**Required work**: Go through the data and retrieve each line that includes the string "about".
(Available records begins)
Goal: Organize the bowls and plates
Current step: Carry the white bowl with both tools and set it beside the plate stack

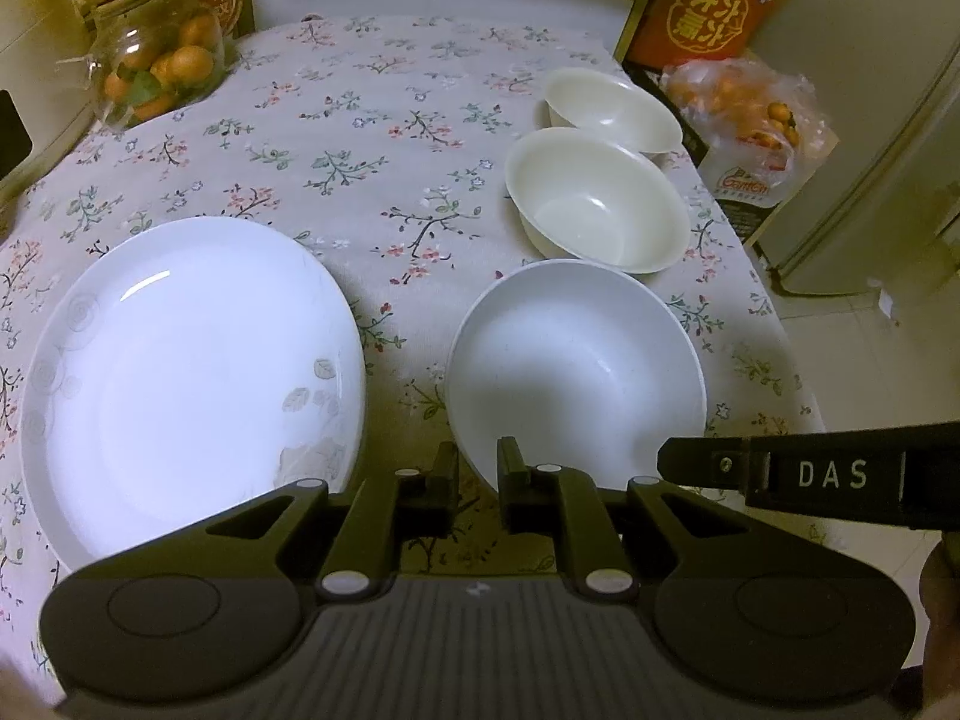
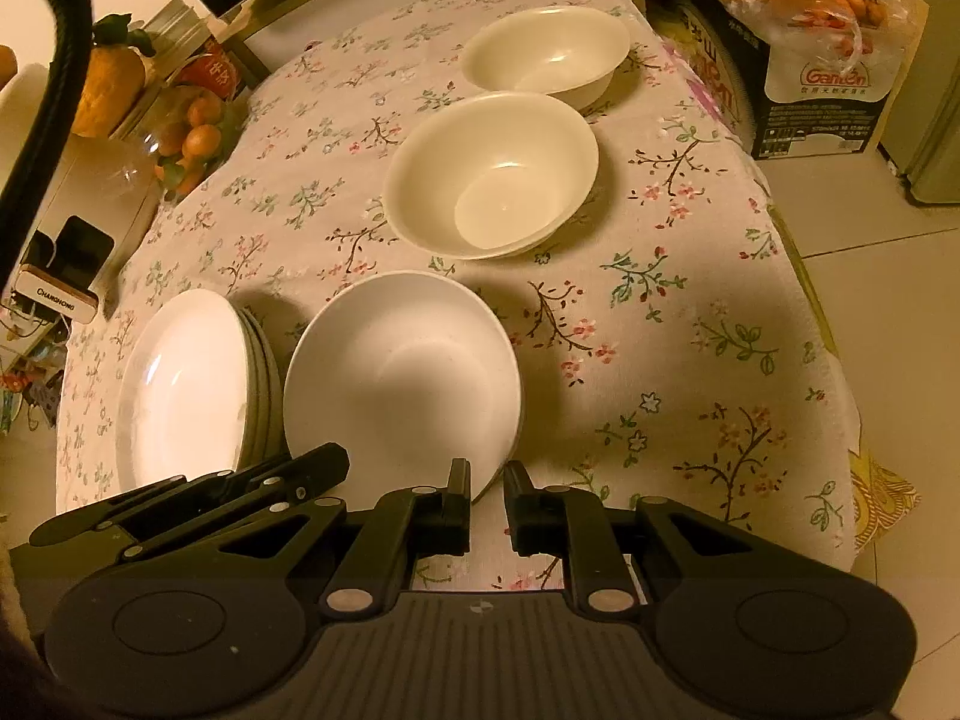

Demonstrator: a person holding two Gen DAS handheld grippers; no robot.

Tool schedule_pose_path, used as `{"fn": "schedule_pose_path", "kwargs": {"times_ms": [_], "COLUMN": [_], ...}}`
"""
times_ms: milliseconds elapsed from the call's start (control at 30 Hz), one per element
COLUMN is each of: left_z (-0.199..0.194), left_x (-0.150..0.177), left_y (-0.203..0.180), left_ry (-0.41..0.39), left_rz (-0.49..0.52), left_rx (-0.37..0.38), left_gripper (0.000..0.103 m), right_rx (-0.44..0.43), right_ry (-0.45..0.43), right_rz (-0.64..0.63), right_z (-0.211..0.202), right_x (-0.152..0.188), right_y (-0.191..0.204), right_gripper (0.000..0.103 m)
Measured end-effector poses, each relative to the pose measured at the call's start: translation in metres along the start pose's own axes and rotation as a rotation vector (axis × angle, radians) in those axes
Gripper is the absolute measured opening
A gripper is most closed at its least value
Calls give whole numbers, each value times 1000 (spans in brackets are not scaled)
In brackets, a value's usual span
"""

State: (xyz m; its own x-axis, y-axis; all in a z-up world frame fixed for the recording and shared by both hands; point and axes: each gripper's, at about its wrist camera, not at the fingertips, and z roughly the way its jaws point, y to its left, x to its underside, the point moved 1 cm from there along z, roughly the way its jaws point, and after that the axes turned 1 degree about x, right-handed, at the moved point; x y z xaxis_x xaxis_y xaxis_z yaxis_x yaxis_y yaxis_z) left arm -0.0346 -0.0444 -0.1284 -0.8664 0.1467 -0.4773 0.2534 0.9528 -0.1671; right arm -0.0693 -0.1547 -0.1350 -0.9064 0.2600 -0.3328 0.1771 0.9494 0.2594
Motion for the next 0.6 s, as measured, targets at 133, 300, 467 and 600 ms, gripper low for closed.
{"fn": "schedule_pose_path", "kwargs": {"times_ms": [133, 300, 467, 600], "left_z": [0, -2, -6, -11], "left_x": [-2, -4, -8, -11], "left_y": [0, 0, 0, -2], "left_ry": [-4, -18, -35, -56], "left_rz": [4, 12, 14, 31], "left_rx": [-1, -8, -20, -30], "left_gripper": [15, 24, 25, 28], "right_rx": [5, 8, 2, -3], "right_ry": [-10, -18, -31, -44], "right_rz": [9, 10, 14, 17], "right_z": [0, 0, -3, -6], "right_x": [-3, -3, -5, -6], "right_y": [-1, -2, -3, -3], "right_gripper": [18, 20, 20, 23]}}
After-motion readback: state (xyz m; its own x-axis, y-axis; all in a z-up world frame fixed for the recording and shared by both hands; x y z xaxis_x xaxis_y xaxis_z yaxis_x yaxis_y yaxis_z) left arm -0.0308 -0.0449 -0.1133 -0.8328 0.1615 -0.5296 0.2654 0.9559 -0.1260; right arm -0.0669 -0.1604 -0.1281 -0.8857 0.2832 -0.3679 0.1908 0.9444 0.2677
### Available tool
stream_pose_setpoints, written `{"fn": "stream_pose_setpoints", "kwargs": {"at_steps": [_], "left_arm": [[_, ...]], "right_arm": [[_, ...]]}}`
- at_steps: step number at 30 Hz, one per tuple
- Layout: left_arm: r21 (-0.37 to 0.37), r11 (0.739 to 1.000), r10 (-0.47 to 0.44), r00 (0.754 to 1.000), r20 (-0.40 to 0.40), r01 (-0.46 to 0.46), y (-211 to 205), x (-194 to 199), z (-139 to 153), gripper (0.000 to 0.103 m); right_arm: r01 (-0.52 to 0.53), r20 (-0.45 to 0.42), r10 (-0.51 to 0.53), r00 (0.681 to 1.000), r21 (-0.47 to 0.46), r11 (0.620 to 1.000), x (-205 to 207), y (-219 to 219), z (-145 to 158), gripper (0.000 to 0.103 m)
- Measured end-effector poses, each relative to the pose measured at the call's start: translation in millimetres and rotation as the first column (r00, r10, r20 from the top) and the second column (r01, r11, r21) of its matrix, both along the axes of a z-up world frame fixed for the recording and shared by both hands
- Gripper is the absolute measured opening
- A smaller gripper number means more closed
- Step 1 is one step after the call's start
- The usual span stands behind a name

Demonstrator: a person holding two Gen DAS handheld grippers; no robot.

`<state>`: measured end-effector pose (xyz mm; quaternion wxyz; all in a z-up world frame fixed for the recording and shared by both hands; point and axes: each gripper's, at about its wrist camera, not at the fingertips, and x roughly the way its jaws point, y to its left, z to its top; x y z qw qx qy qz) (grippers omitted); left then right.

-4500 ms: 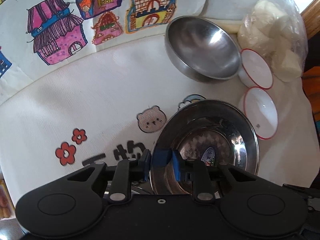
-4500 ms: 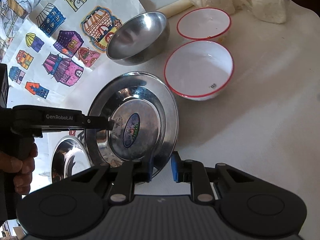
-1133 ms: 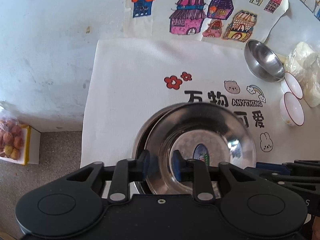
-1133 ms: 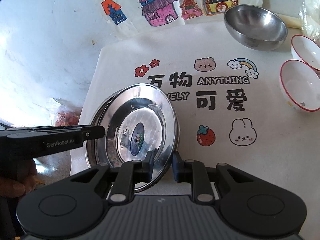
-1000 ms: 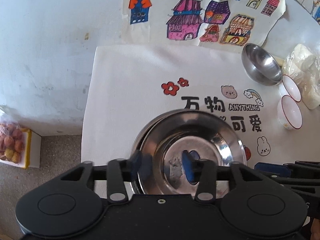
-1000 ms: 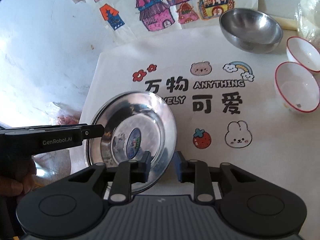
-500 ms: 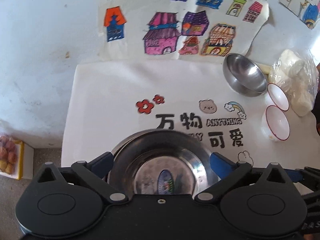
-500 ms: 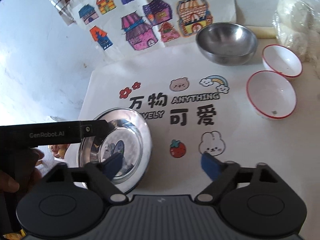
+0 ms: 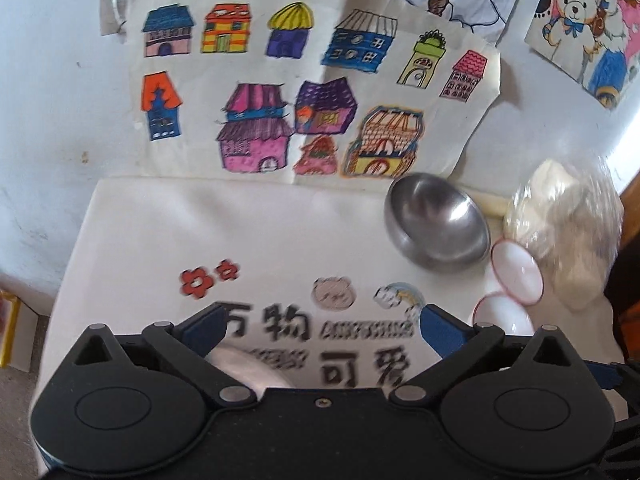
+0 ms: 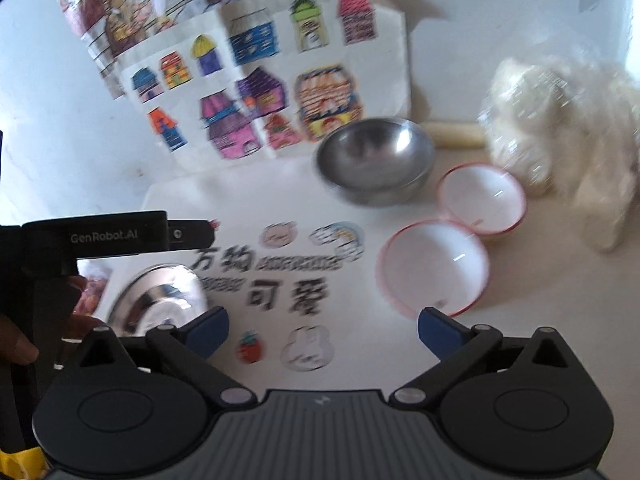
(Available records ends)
**Reply to the task**:
State: (xyz m; its own x-axis, y-axis; all in a z-up world frame fixed for the recording and shared by both hands; point and axes: each gripper's, at about its wrist camera, not at the fingertips, and z roughly the way its jaws point, y to its left, x to its underside, the point moved 1 cm from there along z, roughly the way its jaws point, and after that the axes turned 1 degree about x, right-handed, at the moved point; x y z xaxis_x xaxis_y xaxis_z yaxis_x yaxis_y yaxis_z) left arm -0.0346 -0.0444 -0.1284 -0.8664 0.1467 -0.4773 0.2534 0.9528 -0.1671; right arm -0.0693 -0.1547 -0.1350 -0.9064 0.2600 -0.3328 0.1771 0.9494 0.2594
`<state>`: measured end-effector pose (xyz mm; quaternion wxyz; all in a z-up world frame fixed for the recording and shared by both hands; point and axes: each gripper's, at about its wrist camera, not at the fingertips, and x roughly the way its jaws point, y to its left, z to its top; x y z qw qx qy qz) (grippers omitted); left then right.

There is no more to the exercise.